### [Task directions]
Report every line in the listing that contains the string "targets".

Data section start

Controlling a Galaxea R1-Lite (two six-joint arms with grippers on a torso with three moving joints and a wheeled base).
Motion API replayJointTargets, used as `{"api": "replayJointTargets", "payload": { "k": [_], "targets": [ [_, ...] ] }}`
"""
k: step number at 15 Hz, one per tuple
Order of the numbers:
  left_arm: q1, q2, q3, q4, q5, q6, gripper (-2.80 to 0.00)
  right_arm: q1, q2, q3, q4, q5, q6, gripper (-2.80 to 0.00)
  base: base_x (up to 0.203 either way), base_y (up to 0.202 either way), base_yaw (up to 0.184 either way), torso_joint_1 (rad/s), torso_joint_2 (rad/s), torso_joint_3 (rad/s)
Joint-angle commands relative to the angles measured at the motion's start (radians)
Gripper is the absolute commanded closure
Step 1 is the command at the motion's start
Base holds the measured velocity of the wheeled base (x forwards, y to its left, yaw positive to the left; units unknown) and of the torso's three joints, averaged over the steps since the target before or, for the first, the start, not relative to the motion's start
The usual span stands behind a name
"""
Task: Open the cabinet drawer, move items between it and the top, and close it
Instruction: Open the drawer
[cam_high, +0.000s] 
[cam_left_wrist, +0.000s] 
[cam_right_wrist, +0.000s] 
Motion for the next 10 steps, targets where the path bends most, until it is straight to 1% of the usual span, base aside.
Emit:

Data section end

### [Completed task]
Motion API replayJointTargets, used as `{"api": "replayJointTargets", "payload": { "k": [_], "targets": [ [_, ...] ] }}`
Motion for the next 10 steps, targets where the path bends most, until it is straight to 1% of the usual span, base aside.

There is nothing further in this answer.